Top of Information supplied

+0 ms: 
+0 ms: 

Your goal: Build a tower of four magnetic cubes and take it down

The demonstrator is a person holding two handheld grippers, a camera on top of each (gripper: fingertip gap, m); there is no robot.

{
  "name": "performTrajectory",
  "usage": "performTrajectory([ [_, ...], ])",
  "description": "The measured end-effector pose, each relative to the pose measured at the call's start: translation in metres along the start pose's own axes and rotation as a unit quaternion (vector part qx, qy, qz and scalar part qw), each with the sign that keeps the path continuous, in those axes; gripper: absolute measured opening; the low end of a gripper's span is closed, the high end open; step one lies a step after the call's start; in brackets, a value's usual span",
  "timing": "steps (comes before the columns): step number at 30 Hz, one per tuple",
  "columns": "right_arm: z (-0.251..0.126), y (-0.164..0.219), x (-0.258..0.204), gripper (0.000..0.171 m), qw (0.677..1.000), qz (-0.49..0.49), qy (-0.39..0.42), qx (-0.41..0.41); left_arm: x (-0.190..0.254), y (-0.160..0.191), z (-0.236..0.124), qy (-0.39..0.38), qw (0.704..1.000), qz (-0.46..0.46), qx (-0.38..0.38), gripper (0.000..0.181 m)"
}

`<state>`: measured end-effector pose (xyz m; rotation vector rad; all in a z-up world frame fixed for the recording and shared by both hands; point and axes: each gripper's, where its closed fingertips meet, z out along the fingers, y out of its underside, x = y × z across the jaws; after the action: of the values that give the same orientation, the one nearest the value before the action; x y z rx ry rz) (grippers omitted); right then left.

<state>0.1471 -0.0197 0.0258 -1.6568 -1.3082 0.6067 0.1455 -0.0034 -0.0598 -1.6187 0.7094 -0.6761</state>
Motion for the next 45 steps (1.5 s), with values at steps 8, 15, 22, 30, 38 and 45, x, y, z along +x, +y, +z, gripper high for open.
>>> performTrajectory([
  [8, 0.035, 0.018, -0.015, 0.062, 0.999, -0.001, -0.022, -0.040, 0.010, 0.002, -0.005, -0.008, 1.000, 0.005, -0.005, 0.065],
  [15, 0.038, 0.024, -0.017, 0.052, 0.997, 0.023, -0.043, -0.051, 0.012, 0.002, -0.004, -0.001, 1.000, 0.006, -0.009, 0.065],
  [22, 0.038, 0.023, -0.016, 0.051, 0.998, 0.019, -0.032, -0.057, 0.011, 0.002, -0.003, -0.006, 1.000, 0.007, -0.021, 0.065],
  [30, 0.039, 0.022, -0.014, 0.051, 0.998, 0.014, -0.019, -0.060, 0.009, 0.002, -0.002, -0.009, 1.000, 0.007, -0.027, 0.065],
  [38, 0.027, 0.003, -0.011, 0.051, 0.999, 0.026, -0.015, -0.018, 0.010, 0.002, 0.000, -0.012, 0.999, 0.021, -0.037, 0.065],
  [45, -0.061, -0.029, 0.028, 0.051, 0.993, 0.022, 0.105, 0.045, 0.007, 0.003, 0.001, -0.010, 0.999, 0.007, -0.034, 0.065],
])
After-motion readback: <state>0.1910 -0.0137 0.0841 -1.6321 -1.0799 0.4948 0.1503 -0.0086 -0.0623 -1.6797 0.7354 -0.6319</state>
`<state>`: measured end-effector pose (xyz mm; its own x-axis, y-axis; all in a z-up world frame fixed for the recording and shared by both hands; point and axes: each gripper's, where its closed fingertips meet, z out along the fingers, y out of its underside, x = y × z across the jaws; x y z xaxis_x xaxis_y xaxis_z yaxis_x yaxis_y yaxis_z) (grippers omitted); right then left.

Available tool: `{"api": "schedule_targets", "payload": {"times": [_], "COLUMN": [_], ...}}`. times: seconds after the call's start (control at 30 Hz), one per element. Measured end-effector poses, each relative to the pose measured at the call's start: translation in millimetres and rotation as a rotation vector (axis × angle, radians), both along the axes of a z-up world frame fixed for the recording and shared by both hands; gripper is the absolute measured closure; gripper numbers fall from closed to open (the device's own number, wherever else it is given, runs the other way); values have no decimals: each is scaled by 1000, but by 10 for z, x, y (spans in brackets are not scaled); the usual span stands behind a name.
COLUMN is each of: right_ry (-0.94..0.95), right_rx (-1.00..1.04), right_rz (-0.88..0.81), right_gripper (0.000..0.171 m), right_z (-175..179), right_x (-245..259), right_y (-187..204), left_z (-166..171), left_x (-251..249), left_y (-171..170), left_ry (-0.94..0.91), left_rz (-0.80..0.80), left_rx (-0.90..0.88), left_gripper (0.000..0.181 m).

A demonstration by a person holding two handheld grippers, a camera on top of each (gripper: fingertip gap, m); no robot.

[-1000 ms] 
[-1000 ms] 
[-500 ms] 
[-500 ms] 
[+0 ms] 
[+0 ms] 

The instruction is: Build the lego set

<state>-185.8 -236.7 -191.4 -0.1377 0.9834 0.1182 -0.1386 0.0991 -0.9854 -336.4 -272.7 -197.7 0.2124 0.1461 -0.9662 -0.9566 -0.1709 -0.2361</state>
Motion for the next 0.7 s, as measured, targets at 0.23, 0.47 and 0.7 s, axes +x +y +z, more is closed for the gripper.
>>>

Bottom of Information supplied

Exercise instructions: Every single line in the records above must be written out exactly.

Finished exercise:
+0 ms: 
+0 ms: 

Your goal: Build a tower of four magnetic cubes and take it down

The demonstrator is a person holding two handheld grippers, a camera on top of each (gripper: fingertip gap, m); there is no robot.

{
  "name": "performTrajectory",
  "usage": "performTrajectory([ [_, ...], ])",
  "description": "The measured end-effector pose, each relative to the pose measured at the call's start: translation in metres along the start pose's own axes and rotation as a unit quaternion (vector part qx, qy, qz and scalar part qw), each with the sign that keeps the path continuous, in those axes; gripper: absolute measured opening; the low end of a gripper's span is closed, the high end open; step one lies a step after the call's start; in brackets, a value's usual span",
  "timing": "steps (comes before the columns): step number at 30 Hz, one per tuple",
  "columns": "right_arm: z (-0.251..0.126), y (-0.164..0.219), x (-0.258..0.204), gripper (0.000..0.171 m), qw (0.677..1.000), qz (-0.49..0.49), qy (-0.39..0.42), qx (-0.41..0.41); left_arm: x (-0.190..0.254), y (-0.160..0.191), z (-0.236..0.124), qy (-0.39..0.38), qw (0.704..1.000), qz (-0.46..0.46), qx (-0.38..0.38), gripper (0.000..0.181 m)"
}

`<state>`: measured end-effector pose (xyz m; rotation vector rad; all in a z-up world frame fixed for the recording and shared by both hands; point and axes: each gripper's, where its closed fingertips meet, z out along the fingers, y out of its underside, x = y × z across the jaws; after the action: of the values that give the same orientation, the one nearest the value before the action; x y z rx ry rz) (grippers omitted); right then left.

<state>0.1471 -0.0197 0.0258 -1.6568 -1.3082 0.6067 0.1455 -0.0034 -0.0598 -1.6187 0.7094 -0.6761</state>
Motion for the next 45 steps (1.5 s), with values at steps 8, 15, 22, 30, 38 and 45, x, y, z along +x, +y, +z, gripper high for open.
>>> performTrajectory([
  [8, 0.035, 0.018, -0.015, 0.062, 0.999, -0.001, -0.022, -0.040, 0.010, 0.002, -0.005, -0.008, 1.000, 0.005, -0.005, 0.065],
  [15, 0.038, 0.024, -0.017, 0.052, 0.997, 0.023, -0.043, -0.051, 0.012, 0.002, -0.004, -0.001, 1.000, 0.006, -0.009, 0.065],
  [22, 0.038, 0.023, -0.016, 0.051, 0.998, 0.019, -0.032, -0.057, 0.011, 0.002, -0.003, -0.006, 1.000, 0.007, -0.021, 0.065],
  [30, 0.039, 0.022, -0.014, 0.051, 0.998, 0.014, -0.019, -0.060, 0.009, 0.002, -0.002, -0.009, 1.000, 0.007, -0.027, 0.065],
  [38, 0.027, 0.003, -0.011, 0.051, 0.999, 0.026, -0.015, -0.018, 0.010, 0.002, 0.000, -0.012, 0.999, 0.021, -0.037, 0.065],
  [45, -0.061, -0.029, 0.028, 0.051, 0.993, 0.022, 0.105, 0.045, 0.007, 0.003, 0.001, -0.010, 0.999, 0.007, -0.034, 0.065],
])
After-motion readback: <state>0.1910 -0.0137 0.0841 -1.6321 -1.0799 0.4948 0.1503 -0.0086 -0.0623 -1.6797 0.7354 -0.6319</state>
`<state>`: measured end-effector pose (xyz mm; its own x-axis, y-axis; all in a z-up world frame fixed for the recording and shared by both hands; point and axes: each gripper's, where its closed fingertips meet, z out along the fingers, y out of its underside, x = y × z across the jaws; x y z xaxis_x xaxis_y xaxis_z yaxis_x yaxis_y yaxis_z) (grippers omitted); right then left.

Available tool: `{"api": "schedule_targets", "payload": {"times": [_], "COLUMN": [_], ...}}`. times: seconds after the call's start (control at 30 Hz), one per element. Measured end-effector poses, each relative to the pose measured at the call's start: translation in millimetres and rotation as a rotation vector (axis × angle, radians), both along the axes of a z-up world frame fixed for the recording and shared by both hands; gripper is the absolute measured closure; gripper numbers fall from closed to open (the device's own number, wherever else it is given, runs the other way); values have no decimals: each is scaled by 1000, but by 10 for z, x, y (spans in brackets are not scaled); the usual span stands behind a name.
COLUMN is each of: right_ry (-0.94..0.95), right_rx (-1.00..1.04), right_rz (-0.88..0.81), right_gripper (0.000..0.171 m), right_z (-175..179), right_x (-245..259), right_y (-187..204), left_z (-166..171), left_x (-251..249), left_y (-171..170), left_ry (-0.94..0.91), left_rz (-0.80..0.80), left_rx (-0.90..0.88), left_gripper (0.000..0.181 m).

A demonstration by a person holding two handheld grippers, a camera on top of each (gripper: fingertip gap, m); no robot.

[-1000 ms] 
[-1000 ms] 
[-500 ms] 
[-500 ms] 
[+0 ms] 
[+0 ms] 

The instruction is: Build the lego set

<state>-185.8 -236.7 -191.4 -0.1377 0.9834 0.1182 -0.1386 0.0991 -0.9854 -336.4 -272.7 -197.7 0.2124 0.1461 -0.9662 -0.9566 -0.1709 -0.2361</state>
Motion for the next 0.7 s, as measured, targets at 0.23, 0.47 and 0.7 s, axes +x +y +z, more is closed for the gripper.
>>>

The output is complete, and nothing more is needed.